Data extract —
-.-.-
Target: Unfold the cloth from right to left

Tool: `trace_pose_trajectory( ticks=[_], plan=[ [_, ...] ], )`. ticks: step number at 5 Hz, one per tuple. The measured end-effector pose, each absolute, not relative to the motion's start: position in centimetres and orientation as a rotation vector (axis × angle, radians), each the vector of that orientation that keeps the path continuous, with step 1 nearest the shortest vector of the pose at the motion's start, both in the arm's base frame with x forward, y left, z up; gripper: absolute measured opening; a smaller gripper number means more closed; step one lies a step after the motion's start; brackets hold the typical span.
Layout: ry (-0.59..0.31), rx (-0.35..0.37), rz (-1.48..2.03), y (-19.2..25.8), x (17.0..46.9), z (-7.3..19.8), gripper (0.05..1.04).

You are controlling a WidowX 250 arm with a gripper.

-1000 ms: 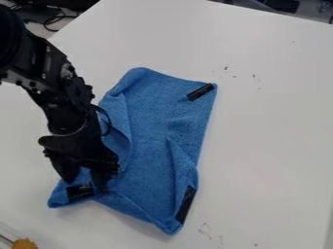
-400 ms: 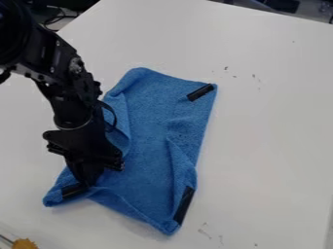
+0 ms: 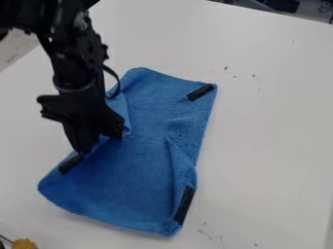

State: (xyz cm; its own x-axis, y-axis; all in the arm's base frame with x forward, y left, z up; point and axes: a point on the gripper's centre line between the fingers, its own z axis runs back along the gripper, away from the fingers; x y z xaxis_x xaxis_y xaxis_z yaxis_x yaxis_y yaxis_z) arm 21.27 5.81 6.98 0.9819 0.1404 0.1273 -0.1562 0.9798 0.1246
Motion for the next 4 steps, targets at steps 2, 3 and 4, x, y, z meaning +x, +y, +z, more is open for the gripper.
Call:
trace_pose_trajectory(
  ticks=[2, 3, 4],
  plan=[
    [-0.140, 0.122, 0.227, 11.8, 22.0, 6.4, 0.052],
    [-0.127, 0.070, 0.287, 14.4, 21.7, 4.0, 0.052],
    [-0.127, 0.031, 0.377, 15.8, 20.7, 2.3, 0.052]
  ],
)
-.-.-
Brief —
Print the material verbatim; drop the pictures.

Exercise response —
Target: Unfold the cloth from right to left

Tool: `trace_pose_trajectory( ticks=[_], plan=[ [_, ...] ], )`. ticks: step number at 5 Hz, one per tuple. The measured end-effector pose, each absolute, not relative to the motion's start: position in centimetres and orientation as a rotation vector (axis × angle, radians), each the vector of that orientation that keeps the path continuous, with step 1 nearest the shortest vector of the pose at the motion's start, both in the arm's base frame with x forward, y left, z up; gripper: absolute measured opening; a smaller gripper number means more closed; step one lies a step after the motion's start; brackets hold the typical span.
Layout: ry (-0.59..0.31), rx (-0.35..0.37), rz (-1.48..2.03), y (-19.2..25.8), x (17.0..46.9), z (-7.3..19.8), gripper (0.05..1.04).

You are controlling a WidowX 250 arm with a gripper.

-1000 ms: 
-400 ms: 
+0 ms: 

State: (xyz cm; its own x-axis, y-axis; all in the arm's base frame with x forward, y left, z up; point and axes: a point on the gripper's centre line between the fingers, its own z axis runs back along the gripper, away from the fingers; x y z xaxis_x xaxis_y xaxis_z yaxis_x yaxis_y yaxis_z) arm 21.27 5.81 6.98 0.9819 0.1404 0.1273 -0.1562 0.9798 0.1246
Motion for the next 4 steps, targets at steps 2, 3 and 4, x, y, z meaning +x, +y, +z, more is open for the gripper.
Call:
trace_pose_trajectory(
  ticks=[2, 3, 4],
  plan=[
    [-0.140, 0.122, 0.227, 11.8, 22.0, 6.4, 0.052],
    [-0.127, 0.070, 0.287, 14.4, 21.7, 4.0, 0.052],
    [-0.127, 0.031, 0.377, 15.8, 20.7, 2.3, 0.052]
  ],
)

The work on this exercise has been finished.